(Records from a dataset)
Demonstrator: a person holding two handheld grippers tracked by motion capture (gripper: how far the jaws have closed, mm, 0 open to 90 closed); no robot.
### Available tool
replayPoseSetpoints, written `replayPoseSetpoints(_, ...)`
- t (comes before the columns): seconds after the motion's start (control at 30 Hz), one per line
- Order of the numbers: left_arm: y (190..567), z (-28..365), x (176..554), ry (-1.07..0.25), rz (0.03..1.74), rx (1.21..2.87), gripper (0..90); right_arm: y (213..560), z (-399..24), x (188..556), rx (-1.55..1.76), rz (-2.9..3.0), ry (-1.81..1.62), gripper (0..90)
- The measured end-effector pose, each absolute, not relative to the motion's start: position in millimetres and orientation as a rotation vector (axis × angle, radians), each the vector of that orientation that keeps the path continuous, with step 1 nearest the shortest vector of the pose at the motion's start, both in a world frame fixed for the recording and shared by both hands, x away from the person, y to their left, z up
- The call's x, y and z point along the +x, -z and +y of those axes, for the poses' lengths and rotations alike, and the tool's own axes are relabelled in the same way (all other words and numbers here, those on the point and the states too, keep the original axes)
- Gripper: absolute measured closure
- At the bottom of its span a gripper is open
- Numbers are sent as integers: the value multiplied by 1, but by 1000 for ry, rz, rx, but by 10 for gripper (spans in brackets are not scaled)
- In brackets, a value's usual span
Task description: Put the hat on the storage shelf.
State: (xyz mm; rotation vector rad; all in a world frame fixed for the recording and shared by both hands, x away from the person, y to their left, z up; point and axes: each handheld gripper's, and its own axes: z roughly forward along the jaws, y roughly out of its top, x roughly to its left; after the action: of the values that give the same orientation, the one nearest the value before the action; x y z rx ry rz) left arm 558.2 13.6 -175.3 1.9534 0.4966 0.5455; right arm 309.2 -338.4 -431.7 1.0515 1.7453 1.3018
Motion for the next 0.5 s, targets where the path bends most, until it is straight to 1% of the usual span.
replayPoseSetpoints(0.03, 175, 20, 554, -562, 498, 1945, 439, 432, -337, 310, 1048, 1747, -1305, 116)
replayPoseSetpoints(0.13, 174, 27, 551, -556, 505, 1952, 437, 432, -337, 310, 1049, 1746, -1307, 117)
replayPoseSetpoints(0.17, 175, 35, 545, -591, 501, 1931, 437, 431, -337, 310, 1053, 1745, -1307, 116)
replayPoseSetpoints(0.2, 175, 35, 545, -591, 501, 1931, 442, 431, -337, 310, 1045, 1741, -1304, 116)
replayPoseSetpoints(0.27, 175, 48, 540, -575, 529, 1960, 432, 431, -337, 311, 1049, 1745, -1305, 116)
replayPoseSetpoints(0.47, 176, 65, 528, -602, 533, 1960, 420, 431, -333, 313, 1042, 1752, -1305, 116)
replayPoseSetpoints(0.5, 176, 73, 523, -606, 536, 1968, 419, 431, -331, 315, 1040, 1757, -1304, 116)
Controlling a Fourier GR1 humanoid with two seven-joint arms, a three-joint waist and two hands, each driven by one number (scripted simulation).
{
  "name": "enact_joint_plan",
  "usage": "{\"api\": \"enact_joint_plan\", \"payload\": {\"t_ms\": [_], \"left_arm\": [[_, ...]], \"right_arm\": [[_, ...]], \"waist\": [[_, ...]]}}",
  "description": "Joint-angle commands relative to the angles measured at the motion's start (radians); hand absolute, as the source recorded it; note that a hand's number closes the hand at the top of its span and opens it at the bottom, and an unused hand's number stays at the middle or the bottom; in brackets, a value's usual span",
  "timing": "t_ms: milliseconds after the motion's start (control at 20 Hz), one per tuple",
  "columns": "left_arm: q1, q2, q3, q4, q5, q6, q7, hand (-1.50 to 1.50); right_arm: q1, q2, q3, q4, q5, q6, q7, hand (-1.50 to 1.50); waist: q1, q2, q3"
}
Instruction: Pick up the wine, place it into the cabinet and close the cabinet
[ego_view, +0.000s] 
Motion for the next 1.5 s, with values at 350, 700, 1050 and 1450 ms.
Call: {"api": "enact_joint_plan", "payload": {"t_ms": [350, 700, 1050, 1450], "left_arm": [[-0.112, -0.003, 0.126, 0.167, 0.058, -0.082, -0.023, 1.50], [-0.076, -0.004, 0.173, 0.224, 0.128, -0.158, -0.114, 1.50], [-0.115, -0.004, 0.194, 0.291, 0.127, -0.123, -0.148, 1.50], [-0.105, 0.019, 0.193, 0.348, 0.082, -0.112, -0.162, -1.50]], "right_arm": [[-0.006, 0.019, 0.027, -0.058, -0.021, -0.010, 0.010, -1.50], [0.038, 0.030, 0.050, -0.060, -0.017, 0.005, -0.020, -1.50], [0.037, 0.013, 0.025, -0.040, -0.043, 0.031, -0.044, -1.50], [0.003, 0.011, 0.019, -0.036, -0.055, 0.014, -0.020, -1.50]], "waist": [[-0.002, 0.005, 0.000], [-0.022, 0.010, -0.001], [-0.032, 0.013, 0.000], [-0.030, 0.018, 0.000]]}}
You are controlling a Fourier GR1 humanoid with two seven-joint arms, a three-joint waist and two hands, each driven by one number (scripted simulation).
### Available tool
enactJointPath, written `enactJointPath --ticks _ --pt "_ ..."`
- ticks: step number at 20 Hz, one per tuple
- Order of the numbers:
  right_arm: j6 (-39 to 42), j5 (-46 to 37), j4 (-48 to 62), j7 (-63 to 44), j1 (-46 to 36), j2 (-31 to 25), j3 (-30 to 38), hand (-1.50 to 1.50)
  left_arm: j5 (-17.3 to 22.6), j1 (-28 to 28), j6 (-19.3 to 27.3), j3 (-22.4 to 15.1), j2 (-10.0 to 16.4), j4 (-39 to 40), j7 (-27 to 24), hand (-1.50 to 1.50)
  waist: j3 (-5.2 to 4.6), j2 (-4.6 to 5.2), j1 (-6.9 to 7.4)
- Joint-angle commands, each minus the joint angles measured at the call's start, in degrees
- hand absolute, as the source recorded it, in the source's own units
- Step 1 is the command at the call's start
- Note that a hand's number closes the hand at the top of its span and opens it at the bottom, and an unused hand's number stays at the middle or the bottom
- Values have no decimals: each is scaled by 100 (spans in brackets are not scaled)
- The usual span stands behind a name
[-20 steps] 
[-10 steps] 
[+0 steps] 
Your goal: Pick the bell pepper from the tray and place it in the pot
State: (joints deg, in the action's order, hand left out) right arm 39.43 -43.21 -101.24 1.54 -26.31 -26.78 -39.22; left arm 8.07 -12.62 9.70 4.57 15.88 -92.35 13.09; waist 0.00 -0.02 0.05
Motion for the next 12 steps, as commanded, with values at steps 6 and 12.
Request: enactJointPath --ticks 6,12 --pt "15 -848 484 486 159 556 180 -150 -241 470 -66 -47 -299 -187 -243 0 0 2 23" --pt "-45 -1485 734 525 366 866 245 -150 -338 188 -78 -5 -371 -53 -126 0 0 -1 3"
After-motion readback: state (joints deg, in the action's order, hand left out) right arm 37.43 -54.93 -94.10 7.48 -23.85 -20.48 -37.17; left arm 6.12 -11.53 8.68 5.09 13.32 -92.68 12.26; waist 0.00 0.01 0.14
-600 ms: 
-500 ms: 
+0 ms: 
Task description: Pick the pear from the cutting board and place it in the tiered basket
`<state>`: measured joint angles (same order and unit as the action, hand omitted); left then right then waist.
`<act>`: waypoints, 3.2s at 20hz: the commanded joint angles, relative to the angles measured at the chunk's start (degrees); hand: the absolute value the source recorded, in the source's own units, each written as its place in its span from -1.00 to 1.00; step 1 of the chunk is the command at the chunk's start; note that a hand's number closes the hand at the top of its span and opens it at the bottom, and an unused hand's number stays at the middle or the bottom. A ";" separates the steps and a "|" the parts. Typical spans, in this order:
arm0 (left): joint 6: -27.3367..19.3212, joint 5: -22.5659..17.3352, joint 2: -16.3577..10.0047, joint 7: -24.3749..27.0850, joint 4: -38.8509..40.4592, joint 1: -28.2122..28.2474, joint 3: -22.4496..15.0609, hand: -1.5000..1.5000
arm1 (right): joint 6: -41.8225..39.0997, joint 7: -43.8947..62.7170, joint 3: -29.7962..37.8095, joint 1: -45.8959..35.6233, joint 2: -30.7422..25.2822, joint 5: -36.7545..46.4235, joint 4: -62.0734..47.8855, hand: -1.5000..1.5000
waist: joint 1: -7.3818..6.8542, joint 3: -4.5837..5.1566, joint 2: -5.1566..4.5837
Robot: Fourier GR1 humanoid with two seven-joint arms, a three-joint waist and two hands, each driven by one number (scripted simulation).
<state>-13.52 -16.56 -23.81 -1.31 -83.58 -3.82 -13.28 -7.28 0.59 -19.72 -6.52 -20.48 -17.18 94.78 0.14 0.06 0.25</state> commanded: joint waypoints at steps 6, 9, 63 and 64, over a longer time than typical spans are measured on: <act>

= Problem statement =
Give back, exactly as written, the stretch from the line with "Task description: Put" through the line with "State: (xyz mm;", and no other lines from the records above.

= Response =
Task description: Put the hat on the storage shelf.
State: (xyz mm; rotation vector rad; all in a world frame fixed for the recording and shared by both hands, x away from the person, y to their left, z up; point and axes: each handheld gripper's, and its own axes: z roughly forward along the jaws, y roughly out of its top, x roughly to its left; after the action: of the values that give the same orientation, the one nearest the value before the action; x y z rx ry rz) left arm 558.2 13.6 -175.3 1.9534 0.4966 0.5455; right arm 309.2 -338.4 -431.7 1.0515 1.7453 1.3018

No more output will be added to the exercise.